▶ [The problem]
Below are the entries; determine how many of their lines contain the string "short" and give that figure alone.

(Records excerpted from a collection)
§ §

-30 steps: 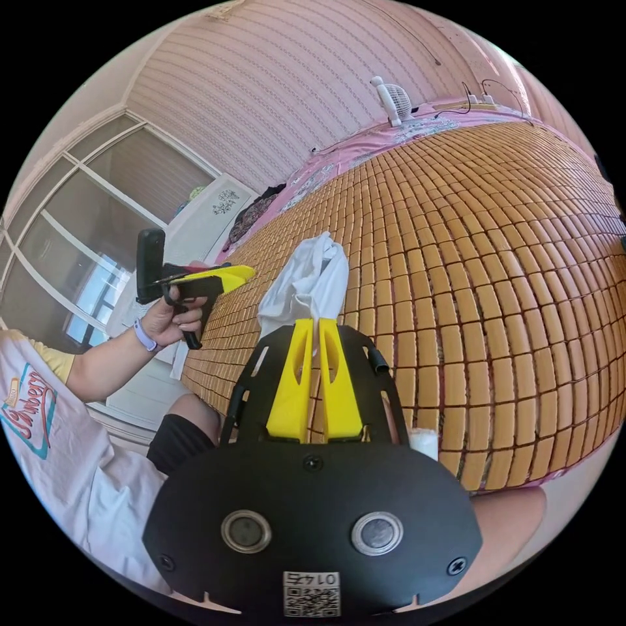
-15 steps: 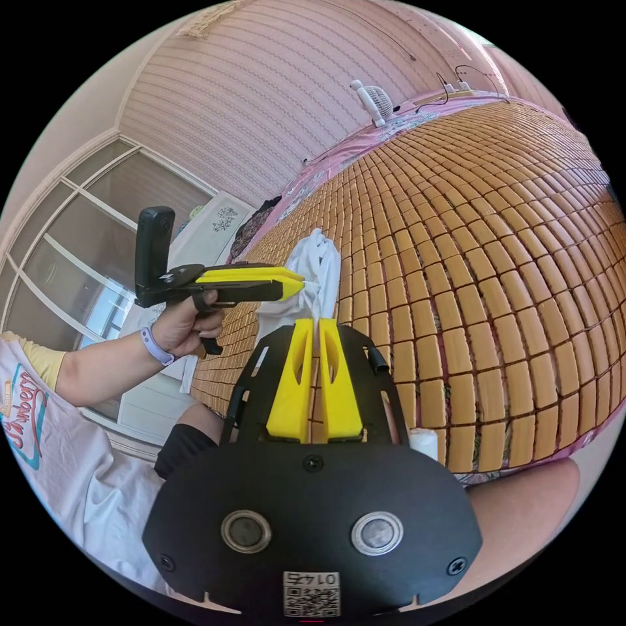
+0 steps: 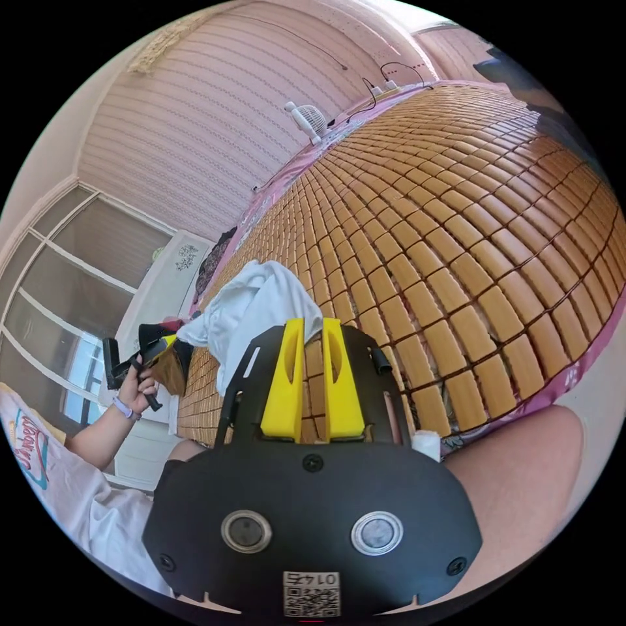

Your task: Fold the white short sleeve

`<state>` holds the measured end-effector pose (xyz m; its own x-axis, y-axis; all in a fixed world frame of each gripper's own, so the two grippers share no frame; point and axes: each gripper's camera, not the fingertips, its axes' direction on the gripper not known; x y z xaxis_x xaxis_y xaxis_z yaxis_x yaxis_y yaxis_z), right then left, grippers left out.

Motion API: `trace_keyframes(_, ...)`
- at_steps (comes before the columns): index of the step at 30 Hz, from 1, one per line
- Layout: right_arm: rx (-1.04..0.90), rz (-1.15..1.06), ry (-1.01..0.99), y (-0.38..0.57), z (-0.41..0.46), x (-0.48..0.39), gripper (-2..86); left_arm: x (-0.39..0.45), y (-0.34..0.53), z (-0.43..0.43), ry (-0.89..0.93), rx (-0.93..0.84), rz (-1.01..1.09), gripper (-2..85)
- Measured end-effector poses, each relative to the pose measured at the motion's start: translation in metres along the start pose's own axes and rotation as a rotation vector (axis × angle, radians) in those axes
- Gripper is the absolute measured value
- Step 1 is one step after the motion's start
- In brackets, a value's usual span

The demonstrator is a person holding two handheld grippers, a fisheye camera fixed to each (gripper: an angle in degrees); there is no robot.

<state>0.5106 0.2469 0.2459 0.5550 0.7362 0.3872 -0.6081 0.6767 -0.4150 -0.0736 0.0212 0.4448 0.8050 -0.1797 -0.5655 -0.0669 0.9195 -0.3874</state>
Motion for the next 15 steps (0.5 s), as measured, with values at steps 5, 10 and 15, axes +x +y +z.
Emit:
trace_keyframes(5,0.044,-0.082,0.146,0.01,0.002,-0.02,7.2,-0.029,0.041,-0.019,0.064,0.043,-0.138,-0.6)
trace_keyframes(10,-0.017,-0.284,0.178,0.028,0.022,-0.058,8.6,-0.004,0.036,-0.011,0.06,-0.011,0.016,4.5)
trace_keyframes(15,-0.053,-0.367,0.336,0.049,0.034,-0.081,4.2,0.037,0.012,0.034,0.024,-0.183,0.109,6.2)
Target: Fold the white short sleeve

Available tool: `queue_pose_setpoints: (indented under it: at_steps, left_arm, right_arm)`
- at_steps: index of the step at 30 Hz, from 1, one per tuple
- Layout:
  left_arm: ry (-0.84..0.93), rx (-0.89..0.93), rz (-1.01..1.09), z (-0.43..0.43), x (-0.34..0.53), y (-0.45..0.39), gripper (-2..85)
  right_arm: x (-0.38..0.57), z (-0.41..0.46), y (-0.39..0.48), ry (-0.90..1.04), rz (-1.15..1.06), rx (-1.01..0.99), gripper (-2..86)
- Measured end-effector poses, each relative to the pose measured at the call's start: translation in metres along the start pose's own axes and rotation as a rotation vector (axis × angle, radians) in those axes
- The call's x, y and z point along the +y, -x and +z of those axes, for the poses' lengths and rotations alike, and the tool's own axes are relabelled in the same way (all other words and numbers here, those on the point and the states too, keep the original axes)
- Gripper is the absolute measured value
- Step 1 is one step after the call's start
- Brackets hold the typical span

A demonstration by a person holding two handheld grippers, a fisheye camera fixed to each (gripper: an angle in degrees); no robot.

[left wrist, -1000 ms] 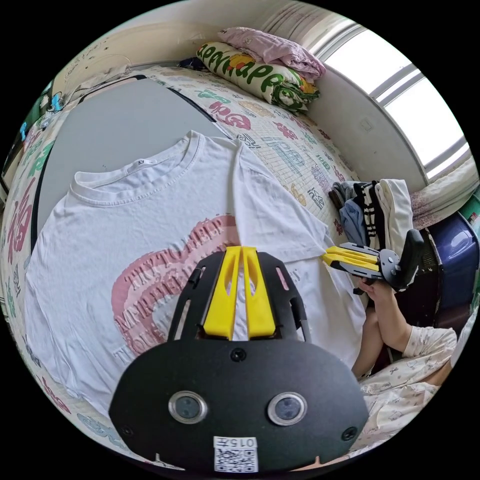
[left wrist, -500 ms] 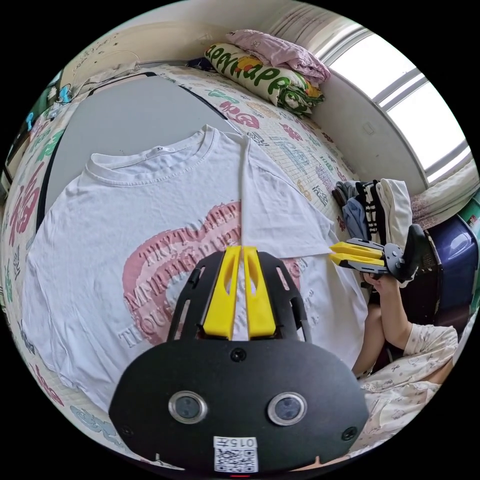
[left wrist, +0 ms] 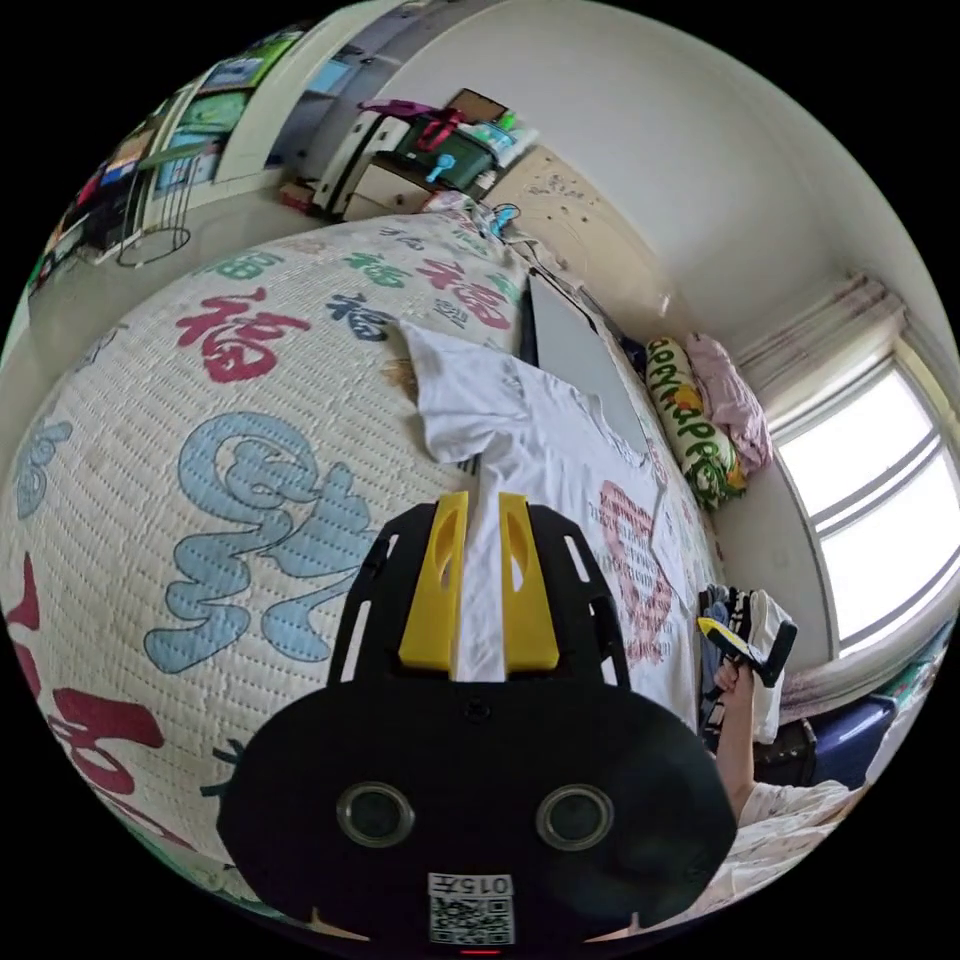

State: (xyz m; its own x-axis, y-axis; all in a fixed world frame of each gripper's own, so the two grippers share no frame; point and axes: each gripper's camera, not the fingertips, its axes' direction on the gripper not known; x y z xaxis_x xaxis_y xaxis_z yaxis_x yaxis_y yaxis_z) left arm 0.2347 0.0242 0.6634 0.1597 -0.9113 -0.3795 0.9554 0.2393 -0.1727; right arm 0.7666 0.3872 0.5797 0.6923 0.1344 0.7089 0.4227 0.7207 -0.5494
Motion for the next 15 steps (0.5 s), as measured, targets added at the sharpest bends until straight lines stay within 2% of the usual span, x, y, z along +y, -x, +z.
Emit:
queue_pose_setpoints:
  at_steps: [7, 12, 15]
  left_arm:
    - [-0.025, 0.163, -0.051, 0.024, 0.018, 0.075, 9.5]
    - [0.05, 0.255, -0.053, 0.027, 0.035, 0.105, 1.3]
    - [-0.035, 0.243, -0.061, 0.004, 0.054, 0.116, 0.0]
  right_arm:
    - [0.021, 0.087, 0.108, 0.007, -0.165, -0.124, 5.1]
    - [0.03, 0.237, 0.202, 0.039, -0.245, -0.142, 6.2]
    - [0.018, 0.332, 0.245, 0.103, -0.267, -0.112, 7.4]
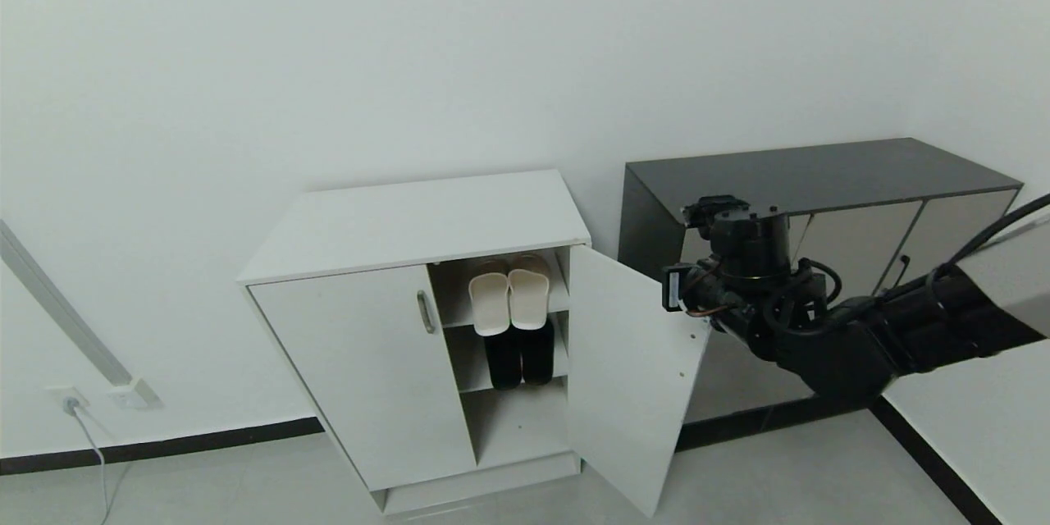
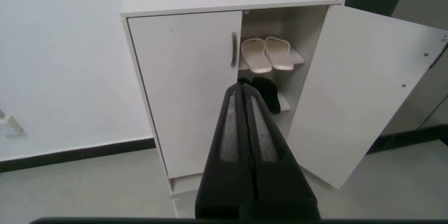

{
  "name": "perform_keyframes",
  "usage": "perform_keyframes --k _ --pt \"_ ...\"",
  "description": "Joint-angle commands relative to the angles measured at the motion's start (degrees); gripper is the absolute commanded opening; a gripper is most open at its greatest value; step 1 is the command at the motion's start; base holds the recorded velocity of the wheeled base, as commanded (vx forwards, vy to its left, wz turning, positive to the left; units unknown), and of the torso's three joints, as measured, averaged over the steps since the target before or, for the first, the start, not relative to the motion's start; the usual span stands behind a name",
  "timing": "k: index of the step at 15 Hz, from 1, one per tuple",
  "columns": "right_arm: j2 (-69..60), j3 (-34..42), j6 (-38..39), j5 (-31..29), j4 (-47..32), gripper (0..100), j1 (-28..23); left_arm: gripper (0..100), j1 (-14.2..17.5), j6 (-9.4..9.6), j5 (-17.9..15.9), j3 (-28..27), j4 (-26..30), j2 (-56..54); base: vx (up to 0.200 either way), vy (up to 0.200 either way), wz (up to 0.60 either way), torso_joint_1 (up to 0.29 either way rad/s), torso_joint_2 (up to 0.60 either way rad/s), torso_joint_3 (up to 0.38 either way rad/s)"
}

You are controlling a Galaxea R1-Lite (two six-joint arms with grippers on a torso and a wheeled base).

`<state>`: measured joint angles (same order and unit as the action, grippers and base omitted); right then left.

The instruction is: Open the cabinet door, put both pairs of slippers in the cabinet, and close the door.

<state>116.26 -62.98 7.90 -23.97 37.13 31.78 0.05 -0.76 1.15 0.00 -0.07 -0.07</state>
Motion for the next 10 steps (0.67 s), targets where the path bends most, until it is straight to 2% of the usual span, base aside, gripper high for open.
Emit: perform_keyframes --k 1,5,10 --pt "5.82 -3.73 0.63 0.50 0.13 0 -2.95 0 0.04 -0.04 0.00 0.00 -0.01 0.07 0.000 0.000 0.00 0.000 0.00 0.000" --pt "8.10 -5.49 1.33 1.91 0.31 0 -5.68 0 -0.05 -0.12 0.08 0.00 -0.01 0.07 0.000 0.000 0.00 0.000 0.00 0.000" --pt "10.56 -7.69 1.33 3.14 0.22 0 -6.29 0 0.04 -0.04 0.00 0.00 -0.01 0.07 0.000 0.000 0.00 0.000 0.00 0.000"
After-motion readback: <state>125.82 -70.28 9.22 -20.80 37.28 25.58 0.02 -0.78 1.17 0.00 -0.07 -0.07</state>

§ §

▶ [Output]
2